### What to work on
Copy, from the listing, every line in which the string "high" is present.

Start of Block

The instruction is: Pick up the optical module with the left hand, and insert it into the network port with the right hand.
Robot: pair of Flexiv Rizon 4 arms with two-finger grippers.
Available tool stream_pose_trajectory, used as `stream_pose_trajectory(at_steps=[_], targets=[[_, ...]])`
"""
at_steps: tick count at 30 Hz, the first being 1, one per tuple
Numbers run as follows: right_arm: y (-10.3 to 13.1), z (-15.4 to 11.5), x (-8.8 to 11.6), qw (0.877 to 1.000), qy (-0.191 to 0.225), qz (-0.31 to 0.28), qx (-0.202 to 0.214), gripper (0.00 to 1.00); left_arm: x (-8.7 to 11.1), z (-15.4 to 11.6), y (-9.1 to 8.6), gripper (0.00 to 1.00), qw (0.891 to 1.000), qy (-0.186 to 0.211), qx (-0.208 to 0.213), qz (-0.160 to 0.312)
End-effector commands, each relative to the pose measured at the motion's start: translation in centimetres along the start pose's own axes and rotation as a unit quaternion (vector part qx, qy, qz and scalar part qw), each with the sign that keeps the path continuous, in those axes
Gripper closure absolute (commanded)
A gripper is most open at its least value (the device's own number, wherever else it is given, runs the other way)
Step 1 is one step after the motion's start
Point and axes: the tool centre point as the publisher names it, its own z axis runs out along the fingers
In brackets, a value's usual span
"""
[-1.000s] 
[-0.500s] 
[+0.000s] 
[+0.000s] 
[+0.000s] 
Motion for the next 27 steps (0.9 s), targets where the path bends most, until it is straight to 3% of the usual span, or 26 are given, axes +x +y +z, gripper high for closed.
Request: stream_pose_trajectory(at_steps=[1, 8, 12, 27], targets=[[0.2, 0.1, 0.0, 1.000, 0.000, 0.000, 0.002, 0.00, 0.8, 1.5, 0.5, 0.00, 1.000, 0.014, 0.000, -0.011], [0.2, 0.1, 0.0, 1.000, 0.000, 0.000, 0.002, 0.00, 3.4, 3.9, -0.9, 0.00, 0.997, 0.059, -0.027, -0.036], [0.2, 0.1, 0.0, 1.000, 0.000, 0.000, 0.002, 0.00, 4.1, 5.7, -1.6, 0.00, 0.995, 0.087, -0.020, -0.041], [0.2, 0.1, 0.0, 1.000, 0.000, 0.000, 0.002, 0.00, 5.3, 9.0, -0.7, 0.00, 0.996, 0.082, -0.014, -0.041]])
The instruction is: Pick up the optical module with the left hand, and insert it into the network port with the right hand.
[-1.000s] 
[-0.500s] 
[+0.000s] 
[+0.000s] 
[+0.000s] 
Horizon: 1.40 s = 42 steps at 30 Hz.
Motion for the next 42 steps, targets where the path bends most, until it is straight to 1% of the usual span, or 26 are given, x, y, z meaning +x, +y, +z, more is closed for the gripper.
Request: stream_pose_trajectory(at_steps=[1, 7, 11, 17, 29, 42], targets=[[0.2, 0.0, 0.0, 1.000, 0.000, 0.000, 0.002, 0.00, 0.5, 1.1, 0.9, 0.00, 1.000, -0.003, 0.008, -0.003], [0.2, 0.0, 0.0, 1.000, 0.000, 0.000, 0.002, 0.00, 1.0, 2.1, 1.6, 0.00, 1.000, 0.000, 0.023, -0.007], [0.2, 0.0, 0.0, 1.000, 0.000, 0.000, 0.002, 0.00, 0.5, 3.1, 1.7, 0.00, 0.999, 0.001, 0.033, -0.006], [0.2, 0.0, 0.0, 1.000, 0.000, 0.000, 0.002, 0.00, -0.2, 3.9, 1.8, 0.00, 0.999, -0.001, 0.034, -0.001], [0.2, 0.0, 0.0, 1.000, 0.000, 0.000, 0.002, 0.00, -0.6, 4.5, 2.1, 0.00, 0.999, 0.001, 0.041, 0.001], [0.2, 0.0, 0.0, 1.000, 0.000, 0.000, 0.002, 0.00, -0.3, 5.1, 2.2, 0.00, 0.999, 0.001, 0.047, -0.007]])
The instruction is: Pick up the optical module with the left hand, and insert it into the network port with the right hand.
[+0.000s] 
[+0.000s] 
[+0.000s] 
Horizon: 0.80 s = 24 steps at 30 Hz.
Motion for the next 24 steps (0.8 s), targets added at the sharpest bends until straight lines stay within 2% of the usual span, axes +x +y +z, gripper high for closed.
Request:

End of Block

### Response box
Motion for the next 27 steps (0.9 s), targets where the path bends most, until it is straight to 3% of the usual span, or 26 are given, axes +x +y +z, gripper high for closed.
Motion for the next 24 steps (0.8 s), targets added at the sharpest bends until straight lines stay within 2% of the usual span, axes +x +y +z, gripper high for closed.

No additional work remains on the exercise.